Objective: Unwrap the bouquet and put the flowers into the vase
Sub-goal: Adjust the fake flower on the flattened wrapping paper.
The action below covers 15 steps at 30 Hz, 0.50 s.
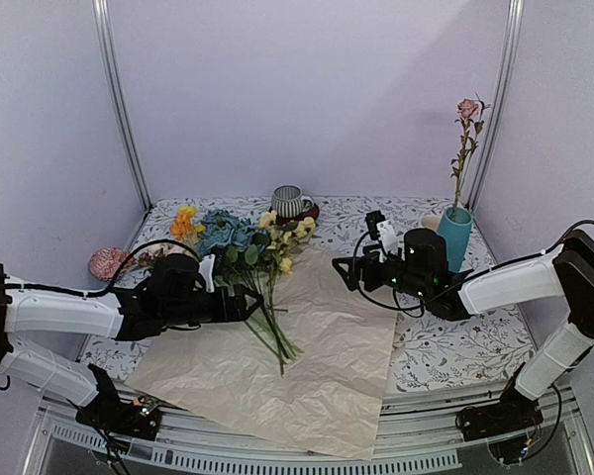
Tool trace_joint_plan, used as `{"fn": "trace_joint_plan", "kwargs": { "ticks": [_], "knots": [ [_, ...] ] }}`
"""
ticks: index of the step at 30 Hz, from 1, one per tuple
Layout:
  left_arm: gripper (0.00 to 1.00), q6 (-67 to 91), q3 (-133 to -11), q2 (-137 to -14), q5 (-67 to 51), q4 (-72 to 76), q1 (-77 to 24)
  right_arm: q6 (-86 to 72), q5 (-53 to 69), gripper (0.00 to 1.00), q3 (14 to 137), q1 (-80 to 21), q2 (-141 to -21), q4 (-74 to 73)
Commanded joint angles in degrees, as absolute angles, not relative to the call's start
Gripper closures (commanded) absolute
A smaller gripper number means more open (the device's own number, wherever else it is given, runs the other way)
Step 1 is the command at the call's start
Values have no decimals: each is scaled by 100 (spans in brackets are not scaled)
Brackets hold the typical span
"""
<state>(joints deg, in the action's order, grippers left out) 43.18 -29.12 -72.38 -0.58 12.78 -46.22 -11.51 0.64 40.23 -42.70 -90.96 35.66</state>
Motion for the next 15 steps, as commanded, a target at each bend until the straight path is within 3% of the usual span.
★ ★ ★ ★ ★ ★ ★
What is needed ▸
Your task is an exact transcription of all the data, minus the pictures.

Result ▸
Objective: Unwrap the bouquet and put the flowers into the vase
Sub-goal: Adjust the fake flower on the flattened wrapping paper.
The action below covers 15 steps at 30 Hz, 0.50 s.
Tool trace_joint_plan, used as `{"fn": "trace_joint_plan", "kwargs": { "ticks": [_], "knots": [ [_, ...] ] }}`
"""
ticks: index of the step at 30 Hz, from 1, one per tuple
Layout:
  left_arm: gripper (0.00 to 1.00), q6 (-67 to 91), q3 (-133 to -11), q2 (-137 to -14), q5 (-67 to 51), q4 (-72 to 76), q1 (-77 to 24)
  right_arm: q6 (-86 to 72), q5 (-53 to 69), gripper (0.00 to 1.00), q3 (14 to 137), q1 (-80 to 21), q2 (-141 to -21), q4 (-74 to 73)
Commanded joint angles in degrees, as absolute angles, not relative to the call's start
Gripper closures (commanded) absolute
A smaller gripper number means more open (the device's own number, wherever else it is given, runs the other way)
Step 1 is the command at the call's start
Values have no decimals: each is scaled by 100 (spans in brackets are not scaled)
Brackets hold the typical span
"""
<state>(joints deg, in the action's order, grippers left out) 43.18 -29.12 -72.38 -0.58 12.78 -46.22 -11.51 0.64 40.23 -42.70 -90.96 35.66</state>
Motion for the next 15 steps, as commanded, a target at each bend until the straight path is within 3% of the usual span.

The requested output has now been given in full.